Making Your Preference Pane 64-Bit

Starting with Snow Leopard, preference panes should be 64-bit programs. In the future, only 64-bit versions of preference panes will be supported. For transitional purposes, however, Snow Leopard supports 32-bit preference panes as well.

Because you probably want your preference pane to work under earlier versions of the Mac OS, and because Snow Leopard can be run on 32-bit machines, you probably want to release your preference pane as a dual binary for Snow Leopard, in both 32-bit and 64-bit versions.

If you are providing a dual binary, your preference pane is more like a framework than a stand-alone application, in that it can be called by 32-bit or 64-bit applications.

See 64-Bit Transition Guide for Cocoa for a description of how to write your preference pane as a 64-it program, and how to provide a dual binary that can be called from 32-bit or 64-bit applications.

Using Garbage Collection

All 64-bit preference panes are expected to use garbage collection. Using garbage collection will, in most cases, simplify your code and reduce the likelihood of memory leaks.

In Snow Leopard, the System Preferences application will run 64-bit preference panes with garbage collection enabled, and 32-bit panes with garbage collection disabled.

See Garbage Collection Programming Guide for a description of how to implement garbage collection in Cocoa programs and for the compiler directives to produce working code for dual binaries. You still need to retain and release objects in your 32-bit code, but with the proper compiler directives, the compiler will ignore these statements in the 64-bit version.

Supporting Sudden Termination

To make shutting down the Mac faster and more convenient, Snow Leopard introduces sudden termination. When the user shuts down the device, applications that support sudden termination are simply killed, instead of being told that they are being quit and allowed to complete unfinished tasks.

It is important that you disable and re-enable sudden termination in parts of your code that have unfinished work that must be completed before your program terminates. In particular, the methods willUnselect and didUnselect should not be relied on to complete work at shutdown.

To disable sudden termination temporarily, call the disableSuddenTermination method in NSProcessInfo. When your pane is in a state that allows it to be safely terminated by SIGKILL, call enableSuddenTermination. You can nest calls to disable sudden termination, or disable and enable sudden termination on a background thread: sudden termination is not enabled until all calls to disable it have been balanced by a call to enable it again.

Ideally, your preference pane should update the preferences file each time the user makes a change in the pane, so no work needs to be done at shutdown.
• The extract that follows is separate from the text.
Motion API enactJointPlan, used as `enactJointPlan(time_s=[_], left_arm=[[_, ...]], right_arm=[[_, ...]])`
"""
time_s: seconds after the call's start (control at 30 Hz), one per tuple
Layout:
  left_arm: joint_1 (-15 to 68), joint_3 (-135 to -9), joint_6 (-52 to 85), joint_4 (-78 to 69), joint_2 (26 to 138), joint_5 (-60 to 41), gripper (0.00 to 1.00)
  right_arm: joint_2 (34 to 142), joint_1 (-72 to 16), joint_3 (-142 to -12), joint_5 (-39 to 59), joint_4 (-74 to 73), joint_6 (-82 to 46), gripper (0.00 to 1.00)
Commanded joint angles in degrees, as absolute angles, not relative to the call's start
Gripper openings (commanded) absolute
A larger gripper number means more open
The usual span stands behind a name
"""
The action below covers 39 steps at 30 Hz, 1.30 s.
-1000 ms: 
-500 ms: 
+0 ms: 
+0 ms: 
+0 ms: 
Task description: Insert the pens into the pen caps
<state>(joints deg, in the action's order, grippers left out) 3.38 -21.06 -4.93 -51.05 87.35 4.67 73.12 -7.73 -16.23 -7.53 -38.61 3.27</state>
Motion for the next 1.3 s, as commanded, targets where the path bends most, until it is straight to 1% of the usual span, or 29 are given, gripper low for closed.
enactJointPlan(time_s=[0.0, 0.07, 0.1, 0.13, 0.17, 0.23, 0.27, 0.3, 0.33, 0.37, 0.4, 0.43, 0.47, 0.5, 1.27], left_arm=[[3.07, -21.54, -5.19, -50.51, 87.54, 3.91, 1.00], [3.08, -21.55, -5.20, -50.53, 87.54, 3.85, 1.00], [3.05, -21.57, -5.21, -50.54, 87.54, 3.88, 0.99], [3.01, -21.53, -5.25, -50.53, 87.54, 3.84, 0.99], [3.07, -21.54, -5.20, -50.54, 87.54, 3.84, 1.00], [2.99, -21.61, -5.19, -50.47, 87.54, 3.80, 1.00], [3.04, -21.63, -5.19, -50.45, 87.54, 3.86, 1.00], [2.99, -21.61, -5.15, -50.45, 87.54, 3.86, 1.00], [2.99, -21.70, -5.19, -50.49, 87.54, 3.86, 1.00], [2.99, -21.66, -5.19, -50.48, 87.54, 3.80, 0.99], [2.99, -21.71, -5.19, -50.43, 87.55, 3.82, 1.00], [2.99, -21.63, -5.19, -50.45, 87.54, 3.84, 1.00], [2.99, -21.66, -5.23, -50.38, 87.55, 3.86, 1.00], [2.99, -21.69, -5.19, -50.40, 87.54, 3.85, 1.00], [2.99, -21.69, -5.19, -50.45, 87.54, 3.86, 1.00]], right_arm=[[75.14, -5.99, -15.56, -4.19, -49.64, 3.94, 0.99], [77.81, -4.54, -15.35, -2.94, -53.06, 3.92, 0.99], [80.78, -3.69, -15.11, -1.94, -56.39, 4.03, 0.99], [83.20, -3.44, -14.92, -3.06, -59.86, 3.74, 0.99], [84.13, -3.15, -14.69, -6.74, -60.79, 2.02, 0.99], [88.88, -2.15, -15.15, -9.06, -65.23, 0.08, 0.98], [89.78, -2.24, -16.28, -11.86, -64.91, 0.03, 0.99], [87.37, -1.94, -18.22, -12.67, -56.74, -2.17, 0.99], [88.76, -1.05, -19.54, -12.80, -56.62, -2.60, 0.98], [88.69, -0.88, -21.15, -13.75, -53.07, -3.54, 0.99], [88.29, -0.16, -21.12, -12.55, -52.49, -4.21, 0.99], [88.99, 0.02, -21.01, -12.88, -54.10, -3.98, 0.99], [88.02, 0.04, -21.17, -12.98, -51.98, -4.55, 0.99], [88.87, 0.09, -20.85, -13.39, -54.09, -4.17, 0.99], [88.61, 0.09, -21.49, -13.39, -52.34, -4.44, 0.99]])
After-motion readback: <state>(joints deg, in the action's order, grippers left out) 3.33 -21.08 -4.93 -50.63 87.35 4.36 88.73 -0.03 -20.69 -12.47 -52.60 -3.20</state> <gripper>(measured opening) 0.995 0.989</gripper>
For complex groups of preferences that need to be changed as a set, changes should be saved to a temporary document as they are modified, and an Apply button should be provided to flush the settings to the actual preferences.

The temporary document should include a flag to indicate that the settings have been applied. When the pane loads, it should load its settings from this temporary document, and set the Apply button active if the settings have not yet been applied. If you follow this recommendation, your pane will not need to disable sudden termination when the user makes changes, as no work will need to be done at shutdown. See Figure 1 for an illustration of this technique.

Figure 1  Figure

Using a temporary document for complex settings

64-bit preference panes have sudden termination enabled by default. 32-bit preference panes can opt-in to sudden termination by setting the boolean value of NSSupportsSuddenTermination to true in the preference pane’s .plist file.